◆ **Exercise objective**: For each line of the data below, test for "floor". Report only the number of lines that pass.

◆ **Material provided**:
• • • •
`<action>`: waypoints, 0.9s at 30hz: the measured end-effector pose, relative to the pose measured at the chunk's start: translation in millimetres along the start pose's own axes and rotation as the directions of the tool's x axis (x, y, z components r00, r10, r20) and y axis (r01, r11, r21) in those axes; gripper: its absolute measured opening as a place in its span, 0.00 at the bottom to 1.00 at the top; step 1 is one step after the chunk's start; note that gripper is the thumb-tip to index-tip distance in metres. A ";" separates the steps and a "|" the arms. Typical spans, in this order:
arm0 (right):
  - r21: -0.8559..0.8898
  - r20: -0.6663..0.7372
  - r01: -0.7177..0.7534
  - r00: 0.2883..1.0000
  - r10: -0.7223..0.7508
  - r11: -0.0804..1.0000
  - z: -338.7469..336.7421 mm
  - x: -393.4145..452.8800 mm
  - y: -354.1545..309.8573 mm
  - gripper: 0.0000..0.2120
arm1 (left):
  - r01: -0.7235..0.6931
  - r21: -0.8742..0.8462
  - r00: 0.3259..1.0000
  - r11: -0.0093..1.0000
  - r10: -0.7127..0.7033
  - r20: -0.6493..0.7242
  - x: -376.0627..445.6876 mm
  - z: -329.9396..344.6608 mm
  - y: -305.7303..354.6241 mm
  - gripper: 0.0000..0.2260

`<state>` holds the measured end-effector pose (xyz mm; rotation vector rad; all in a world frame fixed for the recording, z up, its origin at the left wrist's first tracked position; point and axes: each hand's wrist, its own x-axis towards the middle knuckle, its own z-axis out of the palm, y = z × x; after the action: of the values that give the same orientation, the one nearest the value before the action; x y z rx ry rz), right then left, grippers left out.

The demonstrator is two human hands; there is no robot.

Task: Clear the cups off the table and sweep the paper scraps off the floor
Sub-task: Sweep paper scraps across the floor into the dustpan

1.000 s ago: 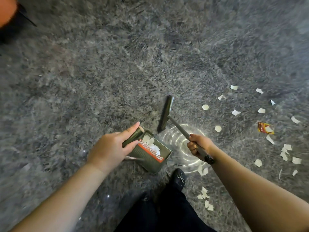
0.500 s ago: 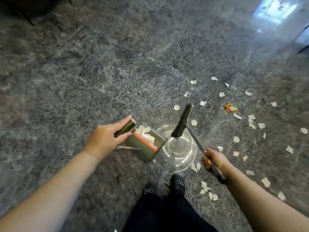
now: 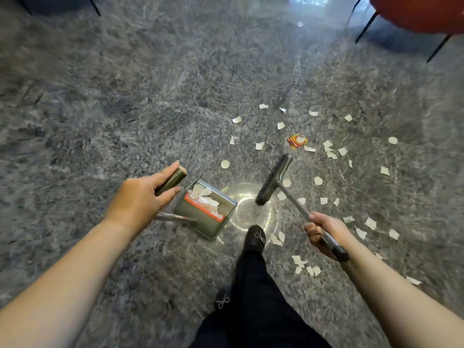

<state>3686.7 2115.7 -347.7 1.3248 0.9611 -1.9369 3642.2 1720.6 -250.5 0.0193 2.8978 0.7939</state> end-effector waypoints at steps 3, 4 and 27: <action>0.050 0.087 0.038 0.995 -0.043 0.998 15.5 -4.8 -15.0 0.07 | -0.014 0.007 1.000 1.000 0.014 0.015 27.8 4.3 10.3 0.26; 0.054 0.114 0.046 0.992 -0.052 0.997 24.2 -2.3 -23.6 0.08 | -0.011 -0.004 1.000 1.000 0.011 0.019 38.9 5.2 14.1 0.26; -0.066 0.079 -0.072 0.994 0.077 0.995 107.4 97.6 -129.1 0.12 | -0.063 -0.006 0.995 0.998 0.063 0.072 170.0 -6.0 41.7 0.29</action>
<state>3497.4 2092.2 -384.2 1.2198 0.9133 -1.8737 3472.0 1761.8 -246.0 0.1371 2.8397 0.7920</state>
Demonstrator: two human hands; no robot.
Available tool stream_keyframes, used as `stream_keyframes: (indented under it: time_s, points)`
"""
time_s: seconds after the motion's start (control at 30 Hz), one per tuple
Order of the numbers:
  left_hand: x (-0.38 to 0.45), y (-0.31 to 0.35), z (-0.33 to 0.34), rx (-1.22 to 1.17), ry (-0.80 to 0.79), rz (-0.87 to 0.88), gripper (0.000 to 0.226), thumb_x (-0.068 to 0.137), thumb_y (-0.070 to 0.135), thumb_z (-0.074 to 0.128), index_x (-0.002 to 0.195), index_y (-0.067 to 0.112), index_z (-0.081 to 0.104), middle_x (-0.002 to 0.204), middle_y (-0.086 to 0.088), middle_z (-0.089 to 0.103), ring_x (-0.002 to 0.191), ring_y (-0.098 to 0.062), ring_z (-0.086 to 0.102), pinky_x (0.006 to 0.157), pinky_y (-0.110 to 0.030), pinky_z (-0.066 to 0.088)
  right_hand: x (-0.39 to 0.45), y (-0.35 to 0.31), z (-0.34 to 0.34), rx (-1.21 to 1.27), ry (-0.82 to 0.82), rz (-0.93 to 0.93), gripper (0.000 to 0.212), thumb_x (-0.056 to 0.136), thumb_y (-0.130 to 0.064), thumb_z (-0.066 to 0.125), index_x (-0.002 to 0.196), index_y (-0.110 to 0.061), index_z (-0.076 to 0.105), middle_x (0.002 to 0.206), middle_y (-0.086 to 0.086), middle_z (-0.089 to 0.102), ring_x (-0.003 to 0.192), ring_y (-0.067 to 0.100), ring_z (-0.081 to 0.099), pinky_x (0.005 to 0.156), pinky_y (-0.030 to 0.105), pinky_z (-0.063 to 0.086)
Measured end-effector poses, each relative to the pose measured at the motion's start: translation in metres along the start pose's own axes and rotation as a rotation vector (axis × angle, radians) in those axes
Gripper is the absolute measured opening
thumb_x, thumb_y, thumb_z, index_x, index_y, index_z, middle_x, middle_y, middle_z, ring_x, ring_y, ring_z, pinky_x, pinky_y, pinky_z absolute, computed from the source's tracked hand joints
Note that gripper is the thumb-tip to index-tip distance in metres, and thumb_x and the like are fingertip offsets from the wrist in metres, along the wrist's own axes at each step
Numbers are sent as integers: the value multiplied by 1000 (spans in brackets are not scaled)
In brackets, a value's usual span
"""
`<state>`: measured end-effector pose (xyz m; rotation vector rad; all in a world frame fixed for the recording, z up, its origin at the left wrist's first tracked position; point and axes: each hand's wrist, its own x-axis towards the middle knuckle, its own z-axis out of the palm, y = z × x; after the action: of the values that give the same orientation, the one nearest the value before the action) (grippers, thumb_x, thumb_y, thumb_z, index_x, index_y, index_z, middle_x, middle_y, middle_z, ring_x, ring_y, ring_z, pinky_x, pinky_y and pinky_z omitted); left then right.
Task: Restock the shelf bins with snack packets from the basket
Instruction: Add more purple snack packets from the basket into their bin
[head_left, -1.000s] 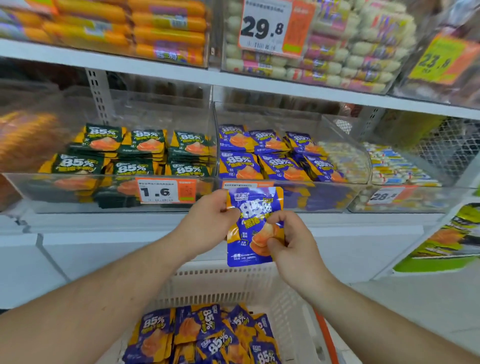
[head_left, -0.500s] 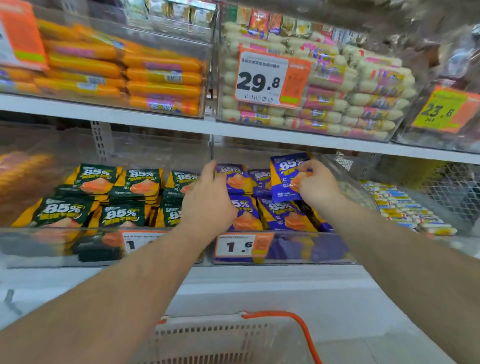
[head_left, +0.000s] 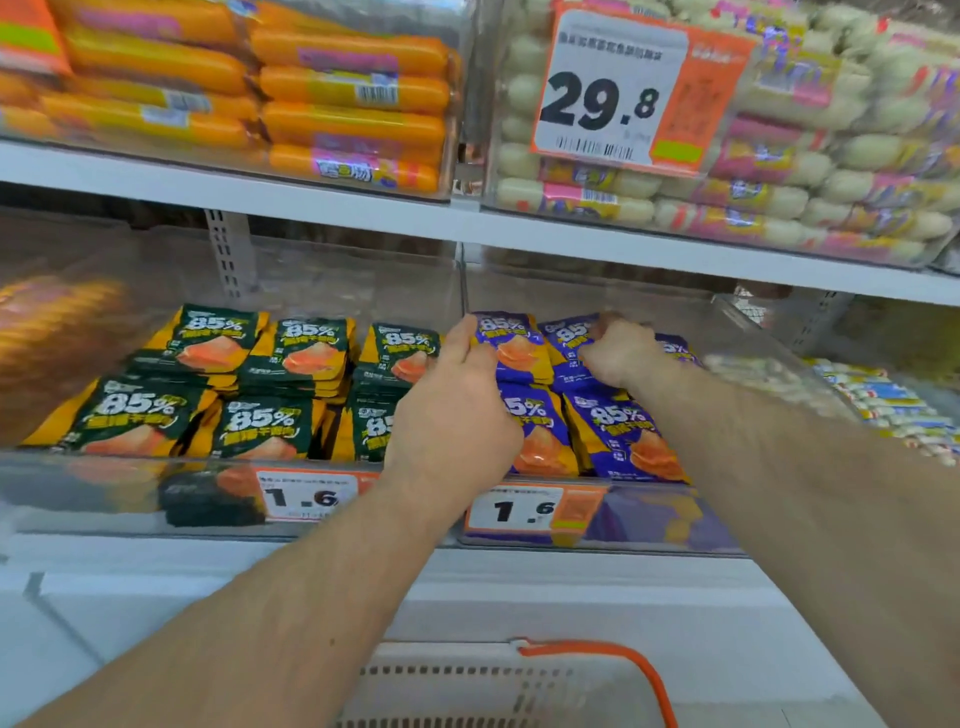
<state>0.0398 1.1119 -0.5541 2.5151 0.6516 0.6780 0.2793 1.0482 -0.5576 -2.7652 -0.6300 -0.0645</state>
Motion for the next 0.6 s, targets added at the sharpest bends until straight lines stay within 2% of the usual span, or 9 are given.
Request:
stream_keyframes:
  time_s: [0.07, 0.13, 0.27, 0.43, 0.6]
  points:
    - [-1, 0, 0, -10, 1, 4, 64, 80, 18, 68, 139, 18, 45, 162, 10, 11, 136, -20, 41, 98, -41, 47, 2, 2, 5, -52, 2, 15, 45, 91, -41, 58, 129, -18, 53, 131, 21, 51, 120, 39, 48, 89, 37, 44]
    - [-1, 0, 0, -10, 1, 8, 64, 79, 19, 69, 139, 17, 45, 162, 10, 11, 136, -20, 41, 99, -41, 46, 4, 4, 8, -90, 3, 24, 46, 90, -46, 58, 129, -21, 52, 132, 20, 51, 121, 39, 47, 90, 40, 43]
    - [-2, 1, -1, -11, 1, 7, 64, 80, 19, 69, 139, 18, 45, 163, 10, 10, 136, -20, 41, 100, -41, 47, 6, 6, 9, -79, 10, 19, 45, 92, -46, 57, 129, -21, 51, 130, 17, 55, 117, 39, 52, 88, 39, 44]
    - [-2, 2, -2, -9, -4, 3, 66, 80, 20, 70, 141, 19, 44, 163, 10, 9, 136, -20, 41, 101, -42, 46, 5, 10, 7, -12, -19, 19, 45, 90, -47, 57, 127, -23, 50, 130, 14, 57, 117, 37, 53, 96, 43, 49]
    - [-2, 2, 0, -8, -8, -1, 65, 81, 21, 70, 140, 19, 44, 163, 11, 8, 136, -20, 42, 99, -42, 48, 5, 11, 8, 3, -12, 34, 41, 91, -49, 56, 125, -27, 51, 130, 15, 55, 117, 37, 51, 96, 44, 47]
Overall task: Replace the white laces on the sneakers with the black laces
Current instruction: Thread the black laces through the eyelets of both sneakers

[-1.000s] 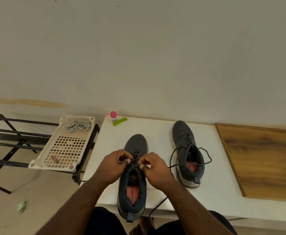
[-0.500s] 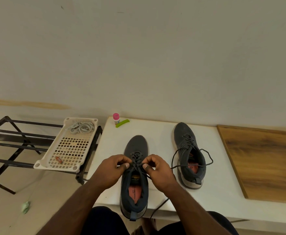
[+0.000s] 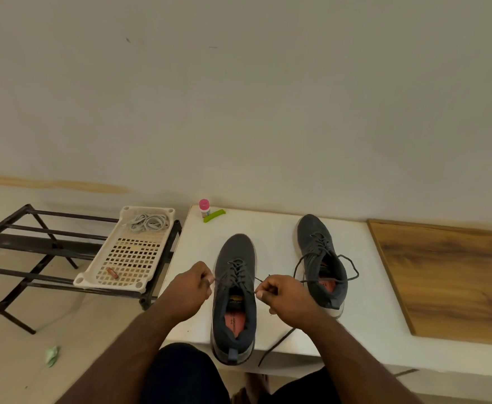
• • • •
◆ **Your solution**: 2